## Action item
Each entry must appear in the answer exactly as given.

## Material provided
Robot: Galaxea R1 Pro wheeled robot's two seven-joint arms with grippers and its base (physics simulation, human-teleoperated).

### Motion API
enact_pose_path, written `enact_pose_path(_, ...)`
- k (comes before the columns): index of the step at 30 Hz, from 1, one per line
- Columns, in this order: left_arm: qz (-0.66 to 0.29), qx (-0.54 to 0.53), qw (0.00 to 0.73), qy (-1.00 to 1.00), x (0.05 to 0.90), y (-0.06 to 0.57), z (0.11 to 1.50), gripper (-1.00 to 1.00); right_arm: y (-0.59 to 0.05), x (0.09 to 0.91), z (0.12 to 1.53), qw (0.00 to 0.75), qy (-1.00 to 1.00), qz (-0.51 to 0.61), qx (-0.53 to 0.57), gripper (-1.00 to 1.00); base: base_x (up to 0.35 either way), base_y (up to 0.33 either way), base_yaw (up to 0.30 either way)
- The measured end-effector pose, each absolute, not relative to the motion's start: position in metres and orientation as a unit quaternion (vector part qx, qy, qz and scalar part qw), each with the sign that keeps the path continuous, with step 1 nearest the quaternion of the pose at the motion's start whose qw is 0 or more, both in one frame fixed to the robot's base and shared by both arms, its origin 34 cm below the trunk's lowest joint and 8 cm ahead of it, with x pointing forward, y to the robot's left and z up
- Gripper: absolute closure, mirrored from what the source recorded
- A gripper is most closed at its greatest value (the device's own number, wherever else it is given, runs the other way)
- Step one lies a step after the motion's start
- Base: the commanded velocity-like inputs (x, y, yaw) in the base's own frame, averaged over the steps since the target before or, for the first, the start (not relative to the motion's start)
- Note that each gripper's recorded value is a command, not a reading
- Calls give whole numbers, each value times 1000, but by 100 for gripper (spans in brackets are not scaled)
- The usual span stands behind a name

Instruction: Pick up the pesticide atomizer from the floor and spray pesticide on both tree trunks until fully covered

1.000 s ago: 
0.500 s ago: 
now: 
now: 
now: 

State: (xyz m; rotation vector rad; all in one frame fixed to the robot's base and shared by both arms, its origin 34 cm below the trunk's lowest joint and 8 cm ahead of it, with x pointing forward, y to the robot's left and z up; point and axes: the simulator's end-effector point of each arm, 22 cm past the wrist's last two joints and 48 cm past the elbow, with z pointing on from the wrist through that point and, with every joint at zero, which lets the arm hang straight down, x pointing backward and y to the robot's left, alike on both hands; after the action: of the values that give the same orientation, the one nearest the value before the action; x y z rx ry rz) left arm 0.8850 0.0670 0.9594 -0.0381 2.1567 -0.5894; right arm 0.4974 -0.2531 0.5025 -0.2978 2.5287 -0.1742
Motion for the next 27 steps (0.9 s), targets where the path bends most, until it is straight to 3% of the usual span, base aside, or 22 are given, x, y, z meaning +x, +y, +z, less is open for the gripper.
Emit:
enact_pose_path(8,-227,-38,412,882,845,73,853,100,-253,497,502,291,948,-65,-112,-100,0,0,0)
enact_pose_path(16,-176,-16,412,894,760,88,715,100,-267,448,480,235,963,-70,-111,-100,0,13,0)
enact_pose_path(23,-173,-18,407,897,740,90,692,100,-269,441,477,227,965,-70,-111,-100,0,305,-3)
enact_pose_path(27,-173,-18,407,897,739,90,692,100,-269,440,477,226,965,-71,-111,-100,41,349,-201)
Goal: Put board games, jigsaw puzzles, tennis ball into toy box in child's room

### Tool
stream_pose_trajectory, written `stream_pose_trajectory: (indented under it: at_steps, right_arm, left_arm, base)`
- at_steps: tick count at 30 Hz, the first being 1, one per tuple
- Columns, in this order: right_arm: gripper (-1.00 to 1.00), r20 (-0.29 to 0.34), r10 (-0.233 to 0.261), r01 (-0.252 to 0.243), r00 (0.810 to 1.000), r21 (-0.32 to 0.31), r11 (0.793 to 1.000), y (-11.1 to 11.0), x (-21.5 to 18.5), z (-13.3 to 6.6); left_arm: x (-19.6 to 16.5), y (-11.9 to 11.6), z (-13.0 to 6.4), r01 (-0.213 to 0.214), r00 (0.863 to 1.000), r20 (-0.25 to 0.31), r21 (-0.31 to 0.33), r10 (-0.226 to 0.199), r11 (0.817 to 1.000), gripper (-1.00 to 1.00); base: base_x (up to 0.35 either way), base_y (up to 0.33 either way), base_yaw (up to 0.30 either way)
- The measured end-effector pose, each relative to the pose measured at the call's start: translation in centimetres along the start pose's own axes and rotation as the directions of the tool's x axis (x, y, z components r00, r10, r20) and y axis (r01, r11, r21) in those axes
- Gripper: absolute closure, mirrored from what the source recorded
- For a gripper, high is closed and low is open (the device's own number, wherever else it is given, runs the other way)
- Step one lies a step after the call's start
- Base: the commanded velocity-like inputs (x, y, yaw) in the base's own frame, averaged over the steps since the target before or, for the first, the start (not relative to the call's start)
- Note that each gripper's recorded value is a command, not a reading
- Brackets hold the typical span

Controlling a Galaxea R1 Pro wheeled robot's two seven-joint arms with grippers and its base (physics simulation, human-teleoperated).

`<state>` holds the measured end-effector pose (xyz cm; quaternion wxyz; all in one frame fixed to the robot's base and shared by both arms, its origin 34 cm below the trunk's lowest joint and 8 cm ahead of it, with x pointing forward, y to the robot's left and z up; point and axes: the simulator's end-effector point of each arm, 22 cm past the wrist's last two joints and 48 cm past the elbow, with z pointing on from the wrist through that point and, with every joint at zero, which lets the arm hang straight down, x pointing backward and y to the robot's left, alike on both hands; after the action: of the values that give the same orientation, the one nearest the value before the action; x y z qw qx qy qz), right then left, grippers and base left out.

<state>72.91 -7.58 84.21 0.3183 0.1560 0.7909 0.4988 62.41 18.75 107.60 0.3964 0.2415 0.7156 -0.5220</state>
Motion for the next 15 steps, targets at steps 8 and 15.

## Solution
Robot: Galaxea R1 Pro wheeled robot's two seven-joint arms with grippers and its base (physics simulation, human-teleoperated).

### Motion API
enact_pose_path, written `enact_pose_path(_, ...)`
- k (comes before the columns): index of the step at 30 Hz, from 1, one per line
- Columns, in this order: left_arm: qz (-0.66 to 0.29), qx (-0.54 to 0.53), qw (0.00 to 0.73), qy (-1.00 to 1.00), x (0.05 to 0.90), y (-0.06 to 0.57), z (0.11 to 1.50), gripper (-1.00 to 1.00); right_arm: y (-0.59 to 0.05), x (0.09 to 0.91), z (0.12 to 1.53), qw (0.00 to 0.75), qy (-1.00 to 1.00), qz (-0.51 to 0.61), qx (-0.53 to 0.57), gripper (-1.00 to 1.00); base: base_x (up to 0.35 either way), base_y (up to 0.33 either way), base_yaw (up to 0.30 either way)
- The measured end-effector pose, each absolute, not relative to the motion's start: position in metres and orientation as a unit quaternion (vector part qx, qy, qz and scalar part qw), each with the sign that keeps the path continuous, with step 1 nearest the quaternion of the pose at the motion's start whose qw is 0 or more, both in one frame fixed to the robot's base and shared by both arms, its origin 34 cm below the trunk's lowest joint and 8 cm ahead of it, with x pointing forward, y to the robot's left and z up
- Gripper: absolute closure, mirrored from what the source recorded
- A gripper is most closed at its greatest value (the device's own number, wherever else it is given, runs the other way)
- Step one lies a step after the motion's start
- Base: the commanded velocity-like inputs (x, y, yaw) in the base's own frame, averaged over the steps since the target before or, for the first, the start (not relative to the motion's start)
- Note that each gripper's recorded value is a command, not a reading
- Calls give whole numbers, each value times 1000, but by 100 for gripper (spans in brackets are not scaled)
- The usual span stands behind a name

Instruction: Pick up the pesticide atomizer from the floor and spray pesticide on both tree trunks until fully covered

1.000 s ago: 
0.500 s ago: 
now: 
now: 
now: 

State: (xyz m; rotation vector rad; all in one frame fixed to the robot's base and shared by both arms, its origin 34 cm below the trunk's lowest joint and 8 cm ahead of it, with x pointing forward, y to the robot's left and z up; point and axes: the simulator's end-effector point of each arm, 22 cm past the wrist's last two joints and 48 cm past the elbow, with z pointing on from the wrist through that point and, with every joint at zero, which lets the arm hang straight down, x pointing backward and y to the robot's left, alike on both hands; after the action: of the values that give the same orientation, the one nearest the value before the action; x y z rx ry rz) left arm 0.8850 0.0670 0.9594 -0.0381 2.1567 -0.5894; right arm 0.4974 -0.2531 0.5025 -0.2978 2.5287 -0.1742
Motion for the next 27 steps (0.9 s), targets where the path bends most, until it is straight to 3% of the usual span, base aside, or 22 are given, x, y, z meaning +x, +y, +z, less is open for the gripper.
Emit:
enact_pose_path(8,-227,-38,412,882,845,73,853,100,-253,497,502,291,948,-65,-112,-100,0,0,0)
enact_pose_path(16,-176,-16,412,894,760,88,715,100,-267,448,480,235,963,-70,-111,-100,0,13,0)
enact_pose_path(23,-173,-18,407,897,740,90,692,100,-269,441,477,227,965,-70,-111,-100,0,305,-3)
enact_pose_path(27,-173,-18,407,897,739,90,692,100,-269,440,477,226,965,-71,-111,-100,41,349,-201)
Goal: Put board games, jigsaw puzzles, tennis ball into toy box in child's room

### Tool
stream_pose_trajectory, written `stream_pose_trajectory: (indented under it: at_steps, right_arm, left_arm, base)`
- at_steps: tick count at 30 Hz, the first being 1, one per tuple
- Columns, in this order: right_arm: gripper (-1.00 to 1.00), r20 (-0.29 to 0.34), r10 (-0.233 to 0.261), r01 (-0.252 to 0.243), r00 (0.810 to 1.000), r21 (-0.32 to 0.31), r11 (0.793 to 1.000), y (-11.1 to 11.0), x (-21.5 to 18.5), z (-13.3 to 6.6); left_arm: x (-19.6 to 16.5), y (-11.9 to 11.6), z (-13.0 to 6.4), r01 (-0.213 to 0.214), r00 (0.863 to 1.000), r20 (-0.25 to 0.31), r21 (-0.31 to 0.33), r10 (-0.226 to 0.199), r11 (0.817 to 1.000), gripper (-1.00 to 1.00); base: base_x (up to 0.35 either way), base_y (up to 0.33 either way), base_yaw (up to 0.30 either way)
- The measured end-effector pose, each relative to the pose measured at the call's start: translation in centimetres along the start pose's own axes and rotation as the directions of the tool's x axis (x, y, z components r00, r10, r20) and y axis (r01, r11, r21) in those axes
- Gripper: absolute closure, mirrored from what the source recorded
- For a gripper, high is closed and low is open (the device's own number, wherever else it is given, runs the other way)
- Step one lies a step after the call's start
- Base: the commanded velocity-like inputs (x, y, yaw) in the base's own frame, averaged over the steps since the target before or, for the first, the start (not relative to the call's start)
- Note that each gripper's recorded value is a command, not a reading
- Brackets hold the typical span

Controlling a Galaxea R1 Pro wheeled robot's two seven-joint arms with grippers and its base (physics simulation, human-teleoperated).

`<state>` holds the measured end-effector pose (xyz cm; quaternion wxyz; all in one frame fixed to the robot's base and shared by both arms, its origin 34 cm below the trunk's lowest joint and 8 cm ahead of it, with x pointing forward, y to the robot's left and z up; point and axes: the simulator's end-effector point of each arm, 22 cm past the wrist's last two joints and 48 cm past the elbow, with z pointing on from the wrist through that point and, with every joint at zero, which lets the arm hang straight down, x pointing backward and y to the robot's left, alike on both hands; after the action: of the values that give the same orientation, the one nearest the value before the action; x y z qw qx qy qz), right then left, grippers and base left out.

<state>72.91 -7.58 84.21 0.3183 0.1560 0.7909 0.4988 62.41 18.75 107.60 0.3964 0.2415 0.7156 -0.5220</state>
Motion for the next 15 steps, targets at steps 8 and 15.

There's nothing else to the answer.